Les débuts des années 1960 sont marqués par une surchauffe économique qui s’est traduite par l’angoisse de manquer de bras et de personnel qualifié en Suisse pour la réalisation des grands chantiers.
A cette date, les ouvriers italiens commencent à rejoindre les chantiers allemands quand ils ne restent pas dans leur propre pays où la demande en bras augmente; la main d’œuvre espagnole inquiète les entrepreneurs suisses car elle semble globalement moins qualifiée.
Ce sont ces ouvriers anonymes, soumis aux contraintes de la législation saisonnière, recrutés par les adjudicataires, logés souvent de manière précaire, qui ont aussi construit l’Expo. L’Expo elle-même, très attachée à la nationalité de ses employés administratifs, fait appel à une main d’œuvre ouvrière suisse pour moitié seulement.
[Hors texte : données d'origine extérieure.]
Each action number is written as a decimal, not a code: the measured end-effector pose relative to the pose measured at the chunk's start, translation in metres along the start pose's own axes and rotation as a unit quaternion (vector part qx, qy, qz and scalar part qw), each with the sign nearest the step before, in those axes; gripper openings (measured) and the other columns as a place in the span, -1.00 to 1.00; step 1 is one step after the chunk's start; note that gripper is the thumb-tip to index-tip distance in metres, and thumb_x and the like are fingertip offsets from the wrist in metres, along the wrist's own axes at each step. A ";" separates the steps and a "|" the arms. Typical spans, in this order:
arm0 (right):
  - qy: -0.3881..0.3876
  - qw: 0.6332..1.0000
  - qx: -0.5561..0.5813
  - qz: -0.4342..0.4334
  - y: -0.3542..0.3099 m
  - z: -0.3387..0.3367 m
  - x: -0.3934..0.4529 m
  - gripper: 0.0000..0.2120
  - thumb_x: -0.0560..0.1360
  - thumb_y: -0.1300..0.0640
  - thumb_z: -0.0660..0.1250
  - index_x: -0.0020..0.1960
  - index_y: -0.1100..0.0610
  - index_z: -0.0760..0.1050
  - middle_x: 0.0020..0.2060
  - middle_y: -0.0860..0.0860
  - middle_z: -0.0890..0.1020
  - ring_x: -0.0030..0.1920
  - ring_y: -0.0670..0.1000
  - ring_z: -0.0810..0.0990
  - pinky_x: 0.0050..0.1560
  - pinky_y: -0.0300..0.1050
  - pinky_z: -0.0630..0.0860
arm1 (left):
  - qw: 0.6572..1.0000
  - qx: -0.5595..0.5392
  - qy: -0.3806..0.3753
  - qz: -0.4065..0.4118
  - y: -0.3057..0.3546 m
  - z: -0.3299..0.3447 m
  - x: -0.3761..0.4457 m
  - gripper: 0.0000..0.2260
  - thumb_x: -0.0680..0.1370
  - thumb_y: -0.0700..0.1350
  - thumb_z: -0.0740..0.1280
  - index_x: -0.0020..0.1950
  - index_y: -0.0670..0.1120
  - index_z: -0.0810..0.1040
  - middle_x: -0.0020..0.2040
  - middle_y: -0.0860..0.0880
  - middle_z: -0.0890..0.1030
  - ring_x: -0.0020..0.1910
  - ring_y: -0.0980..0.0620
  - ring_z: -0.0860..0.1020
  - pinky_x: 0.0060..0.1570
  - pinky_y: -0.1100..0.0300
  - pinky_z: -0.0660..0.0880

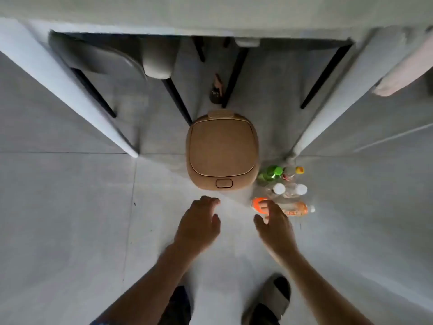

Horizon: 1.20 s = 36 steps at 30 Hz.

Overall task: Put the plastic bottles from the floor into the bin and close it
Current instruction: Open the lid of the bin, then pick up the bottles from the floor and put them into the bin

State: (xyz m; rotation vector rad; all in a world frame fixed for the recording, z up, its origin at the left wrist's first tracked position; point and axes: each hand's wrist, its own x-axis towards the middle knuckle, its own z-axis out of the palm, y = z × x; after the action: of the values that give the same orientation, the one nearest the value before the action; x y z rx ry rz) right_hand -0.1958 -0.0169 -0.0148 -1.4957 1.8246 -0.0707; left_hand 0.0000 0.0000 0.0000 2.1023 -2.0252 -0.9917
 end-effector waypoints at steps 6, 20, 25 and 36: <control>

Sur le site de Vidy, malgré le recours aux structures préfabriquées qui limitent fortement le nombre de bras, elle engage jusqu’à près de 800 ouvriers dans les mois précédent l’inauguration.
L’importance des heures de travail fournies par les ouvriers dans la construction des infrastructures, au delà de l’espace de Vidy, diluée tout au long des années qui ont précédé l’Expo, a été essentielle dans la réussite de la manifestation chargée de célébrer les valeurs helvétiques.